Column:: As the Pyeongchang Olympics closes, so too does the myth of fair competition
Reporting from PYEONGCHANG, South Korea — Representing the union of the world’s continents, the interlocking rings on the Olympic flag symbolized something else Sunday night at the closing ceremony of the Pyeongchang Games.
Frustration. Exasperation. Hopelessness.
So much for Faster, Higher, Stronger.
With the International Olympic Committee refusing to reinstate Russia for the ceremony, the five-ring banner remained the adopted flag of the country’s delegation, which competed under the moniker of Olympic Athletes From Russia.
The neutral flag was ushered into the Pyeongchang Olympic Stadium along with those of the other participating countries. It was raised during a medal ceremony for the men’s 50-kilometer cross country ski competition, one on each side of Finland’s flag, as Alexander Bolshunov and Andrey Larkov finished second and third, respectively, to Iivo Niskanen.
These awkward moments are what will be remembered about this closing ceremony, not the K-pop performances, messages of hope and solidarity or extravagant fireworks displays.
Russia will be reinstated by the IOC in the coming weeks or months, provided no more of the country’s Winter Games participants test positive for banned substances. But the underlining tensions will remain.

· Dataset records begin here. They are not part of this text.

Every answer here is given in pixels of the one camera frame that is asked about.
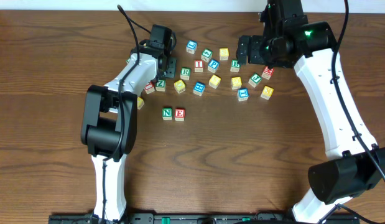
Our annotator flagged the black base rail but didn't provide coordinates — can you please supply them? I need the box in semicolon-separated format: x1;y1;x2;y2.
48;211;361;224

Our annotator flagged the left black cable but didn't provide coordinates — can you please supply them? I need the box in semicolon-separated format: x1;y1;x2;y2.
100;4;152;224

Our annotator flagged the red 1 block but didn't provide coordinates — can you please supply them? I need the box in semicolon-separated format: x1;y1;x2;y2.
144;82;155;94

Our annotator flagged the green B block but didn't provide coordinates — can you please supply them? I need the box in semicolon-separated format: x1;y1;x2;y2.
230;60;241;73

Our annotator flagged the right black cable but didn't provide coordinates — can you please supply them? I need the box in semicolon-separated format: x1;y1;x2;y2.
330;0;385;224

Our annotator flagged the yellow M block far right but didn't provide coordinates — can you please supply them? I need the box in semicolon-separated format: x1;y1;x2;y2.
261;85;274;100

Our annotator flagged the green 4 block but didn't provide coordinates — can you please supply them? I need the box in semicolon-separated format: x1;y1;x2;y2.
201;49;213;62

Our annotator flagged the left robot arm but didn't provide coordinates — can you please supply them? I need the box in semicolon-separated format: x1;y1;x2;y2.
81;24;177;223

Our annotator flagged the green R block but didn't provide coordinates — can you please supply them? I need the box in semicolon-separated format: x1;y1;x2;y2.
180;67;191;80

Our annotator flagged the black cable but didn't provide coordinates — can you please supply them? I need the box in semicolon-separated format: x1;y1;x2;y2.
330;0;385;224
100;4;152;224

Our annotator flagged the blue T block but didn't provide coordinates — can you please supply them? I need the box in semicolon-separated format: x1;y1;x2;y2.
237;88;249;101

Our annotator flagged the yellow block bottom left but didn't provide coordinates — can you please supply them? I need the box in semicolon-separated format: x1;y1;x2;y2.
137;97;145;110

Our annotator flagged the blue E block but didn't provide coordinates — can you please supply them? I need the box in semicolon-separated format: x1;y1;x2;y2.
193;82;205;96

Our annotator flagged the blue P block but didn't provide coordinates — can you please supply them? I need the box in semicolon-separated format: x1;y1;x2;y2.
208;59;220;73

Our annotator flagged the green Z block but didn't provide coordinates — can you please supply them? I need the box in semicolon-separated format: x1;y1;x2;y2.
155;79;166;92

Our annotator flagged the red I block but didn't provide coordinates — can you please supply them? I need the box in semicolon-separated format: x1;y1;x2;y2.
194;60;204;73

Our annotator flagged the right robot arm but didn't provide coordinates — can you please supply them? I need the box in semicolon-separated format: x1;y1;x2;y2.
236;0;385;223

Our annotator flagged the yellow S block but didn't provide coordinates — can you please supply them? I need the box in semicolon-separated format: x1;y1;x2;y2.
209;75;221;89

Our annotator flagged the yellow block top centre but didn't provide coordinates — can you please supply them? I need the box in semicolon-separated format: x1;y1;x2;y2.
219;48;230;61

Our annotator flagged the red M block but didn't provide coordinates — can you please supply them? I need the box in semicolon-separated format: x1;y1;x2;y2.
261;67;274;80

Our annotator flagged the blue tilted L block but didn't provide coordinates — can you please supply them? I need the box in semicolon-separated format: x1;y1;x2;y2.
186;40;198;54

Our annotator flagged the green N block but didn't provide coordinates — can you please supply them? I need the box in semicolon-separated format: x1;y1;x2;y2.
162;108;173;121

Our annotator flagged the red E block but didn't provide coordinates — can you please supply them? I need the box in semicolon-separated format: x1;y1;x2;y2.
174;108;185;121

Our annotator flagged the yellow block right centre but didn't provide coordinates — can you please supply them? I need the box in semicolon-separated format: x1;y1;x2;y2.
231;77;242;90

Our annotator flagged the green J block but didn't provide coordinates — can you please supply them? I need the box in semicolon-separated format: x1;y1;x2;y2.
248;73;262;88

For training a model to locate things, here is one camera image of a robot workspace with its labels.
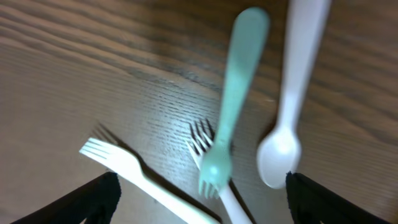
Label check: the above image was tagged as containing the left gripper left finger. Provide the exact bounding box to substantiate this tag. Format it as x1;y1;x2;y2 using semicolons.
12;172;121;224

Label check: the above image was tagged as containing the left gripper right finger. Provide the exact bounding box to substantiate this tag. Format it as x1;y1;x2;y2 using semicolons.
285;172;389;224

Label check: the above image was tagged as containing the white fork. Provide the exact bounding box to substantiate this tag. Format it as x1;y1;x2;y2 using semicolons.
186;120;252;224
79;138;219;224

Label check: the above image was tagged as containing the white spoon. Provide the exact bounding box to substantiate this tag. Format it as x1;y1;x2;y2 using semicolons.
256;0;331;189

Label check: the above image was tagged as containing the mint green plastic fork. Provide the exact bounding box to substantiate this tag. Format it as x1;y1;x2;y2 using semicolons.
198;7;270;198

The IOC was in a no-win situation.
Considering the scope of Russia’s state-sanctioned doping program and the damage it inflicted on the 2014 Sochi Games, the country’s Olympic committee deserved worse. The ban wasn’t a complete ban, as the 168 athletes from Russia were allowed to compete in Pyeongchang as neutral OAR athletes. Restoring Russia’s status as a participant for the 2020 Tokyo Summer Games feels like letting a fox back into a henhouse in which he already has feasted, especially with the Russian Anti-Doping Agency still suspended by the World Anti-Doping Agency.
On the other hand, complete or continued banishment of Russia would have punished individual athletes who had no control or say over the government-backed drug program. Compared to other athletes, the Russians were subjected to more extensive drug screenings before and during the Games.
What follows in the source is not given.